DIRECTIONS FOR THIS TASK: Only lines containing "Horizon" belong in the answer, each copied from the entries below.

START RECORDS FOR THIS EXERCISE

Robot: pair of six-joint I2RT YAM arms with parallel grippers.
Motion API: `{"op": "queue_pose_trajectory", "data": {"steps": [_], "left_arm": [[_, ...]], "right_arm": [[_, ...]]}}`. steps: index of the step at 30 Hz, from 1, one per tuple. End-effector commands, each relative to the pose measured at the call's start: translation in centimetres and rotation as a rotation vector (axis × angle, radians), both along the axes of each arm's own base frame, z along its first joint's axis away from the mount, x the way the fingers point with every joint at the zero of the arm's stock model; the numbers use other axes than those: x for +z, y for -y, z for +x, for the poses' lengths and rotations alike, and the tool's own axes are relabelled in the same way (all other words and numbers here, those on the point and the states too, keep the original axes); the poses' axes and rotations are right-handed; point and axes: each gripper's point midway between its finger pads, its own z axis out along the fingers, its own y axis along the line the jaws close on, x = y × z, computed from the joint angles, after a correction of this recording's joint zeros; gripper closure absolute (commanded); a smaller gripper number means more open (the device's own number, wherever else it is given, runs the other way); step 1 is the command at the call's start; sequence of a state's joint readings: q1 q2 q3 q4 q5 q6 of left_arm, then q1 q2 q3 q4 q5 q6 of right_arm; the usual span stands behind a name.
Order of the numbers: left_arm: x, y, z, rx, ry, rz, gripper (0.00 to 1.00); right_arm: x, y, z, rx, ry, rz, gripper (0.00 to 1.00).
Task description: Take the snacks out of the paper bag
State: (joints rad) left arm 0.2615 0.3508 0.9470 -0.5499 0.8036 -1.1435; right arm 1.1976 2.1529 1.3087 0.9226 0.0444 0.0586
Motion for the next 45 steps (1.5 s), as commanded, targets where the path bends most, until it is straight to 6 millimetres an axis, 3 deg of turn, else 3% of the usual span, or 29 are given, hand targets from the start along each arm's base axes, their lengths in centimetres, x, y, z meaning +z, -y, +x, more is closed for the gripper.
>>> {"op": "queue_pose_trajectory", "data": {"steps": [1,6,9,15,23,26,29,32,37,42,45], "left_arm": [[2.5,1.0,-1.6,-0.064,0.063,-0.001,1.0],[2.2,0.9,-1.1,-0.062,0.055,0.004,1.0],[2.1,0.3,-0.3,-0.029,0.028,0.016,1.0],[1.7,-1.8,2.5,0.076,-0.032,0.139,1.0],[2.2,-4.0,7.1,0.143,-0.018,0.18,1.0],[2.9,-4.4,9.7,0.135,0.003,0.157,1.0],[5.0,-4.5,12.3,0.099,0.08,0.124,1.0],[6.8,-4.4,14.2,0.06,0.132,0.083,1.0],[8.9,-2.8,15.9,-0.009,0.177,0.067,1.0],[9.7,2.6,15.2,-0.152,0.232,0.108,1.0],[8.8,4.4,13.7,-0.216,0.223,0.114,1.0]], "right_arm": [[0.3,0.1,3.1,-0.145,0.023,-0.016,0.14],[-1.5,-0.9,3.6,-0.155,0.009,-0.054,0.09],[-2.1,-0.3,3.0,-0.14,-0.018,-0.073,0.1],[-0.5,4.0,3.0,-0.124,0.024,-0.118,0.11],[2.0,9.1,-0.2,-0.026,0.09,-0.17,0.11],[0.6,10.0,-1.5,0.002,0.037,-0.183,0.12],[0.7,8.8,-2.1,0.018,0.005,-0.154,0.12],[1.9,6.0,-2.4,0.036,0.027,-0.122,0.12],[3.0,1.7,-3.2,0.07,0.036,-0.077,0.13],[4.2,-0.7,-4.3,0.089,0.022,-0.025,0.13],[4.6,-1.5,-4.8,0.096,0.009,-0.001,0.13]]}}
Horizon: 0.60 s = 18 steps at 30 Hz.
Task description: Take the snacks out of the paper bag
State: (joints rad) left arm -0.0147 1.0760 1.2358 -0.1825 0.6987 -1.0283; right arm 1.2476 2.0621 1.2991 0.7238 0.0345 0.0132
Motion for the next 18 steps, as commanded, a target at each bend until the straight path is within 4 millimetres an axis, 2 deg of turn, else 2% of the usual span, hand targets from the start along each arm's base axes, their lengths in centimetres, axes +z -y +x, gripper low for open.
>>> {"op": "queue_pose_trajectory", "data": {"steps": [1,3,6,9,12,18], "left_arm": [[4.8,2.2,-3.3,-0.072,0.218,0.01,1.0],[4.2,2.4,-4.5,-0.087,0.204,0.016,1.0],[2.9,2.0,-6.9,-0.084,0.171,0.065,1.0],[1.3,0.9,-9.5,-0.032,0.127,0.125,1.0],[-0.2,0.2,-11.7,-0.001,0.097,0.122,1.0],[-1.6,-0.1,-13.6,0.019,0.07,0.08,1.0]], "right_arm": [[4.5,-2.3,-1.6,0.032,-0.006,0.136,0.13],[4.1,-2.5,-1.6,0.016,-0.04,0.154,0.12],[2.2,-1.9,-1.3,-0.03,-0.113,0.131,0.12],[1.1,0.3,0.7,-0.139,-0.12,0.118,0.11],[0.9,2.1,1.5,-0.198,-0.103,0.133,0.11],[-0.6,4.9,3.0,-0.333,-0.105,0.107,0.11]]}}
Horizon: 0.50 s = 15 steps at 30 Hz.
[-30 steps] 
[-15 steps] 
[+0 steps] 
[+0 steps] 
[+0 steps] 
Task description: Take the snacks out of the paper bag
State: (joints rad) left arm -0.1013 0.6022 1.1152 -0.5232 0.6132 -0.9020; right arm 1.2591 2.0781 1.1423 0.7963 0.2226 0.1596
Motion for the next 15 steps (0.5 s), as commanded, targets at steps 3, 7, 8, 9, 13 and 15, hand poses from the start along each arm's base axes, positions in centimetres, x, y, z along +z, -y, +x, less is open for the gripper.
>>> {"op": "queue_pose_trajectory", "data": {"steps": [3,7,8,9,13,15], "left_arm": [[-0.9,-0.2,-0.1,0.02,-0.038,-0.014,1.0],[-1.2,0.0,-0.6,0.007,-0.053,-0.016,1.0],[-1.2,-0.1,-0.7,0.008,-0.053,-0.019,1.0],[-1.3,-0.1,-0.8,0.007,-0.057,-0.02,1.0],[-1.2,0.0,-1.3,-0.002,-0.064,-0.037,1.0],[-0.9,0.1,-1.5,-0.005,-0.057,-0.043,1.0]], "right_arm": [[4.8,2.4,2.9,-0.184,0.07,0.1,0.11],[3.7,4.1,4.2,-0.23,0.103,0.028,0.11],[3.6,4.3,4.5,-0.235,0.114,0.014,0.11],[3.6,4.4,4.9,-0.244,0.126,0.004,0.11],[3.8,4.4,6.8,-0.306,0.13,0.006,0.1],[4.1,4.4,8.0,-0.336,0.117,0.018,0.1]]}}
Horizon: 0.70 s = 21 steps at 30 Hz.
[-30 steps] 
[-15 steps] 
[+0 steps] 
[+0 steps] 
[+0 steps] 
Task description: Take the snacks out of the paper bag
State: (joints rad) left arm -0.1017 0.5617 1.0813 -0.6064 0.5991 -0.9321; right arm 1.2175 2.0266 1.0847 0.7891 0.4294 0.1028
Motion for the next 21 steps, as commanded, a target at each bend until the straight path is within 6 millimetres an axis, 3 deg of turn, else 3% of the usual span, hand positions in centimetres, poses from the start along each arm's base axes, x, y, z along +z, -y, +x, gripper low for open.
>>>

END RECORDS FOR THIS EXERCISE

WRITTEN RESPONSE:
Horizon: 0.60 s = 18 steps at 30 Hz.
Horizon: 0.50 s = 15 steps at 30 Hz.
Horizon: 0.70 s = 21 steps at 30 Hz.

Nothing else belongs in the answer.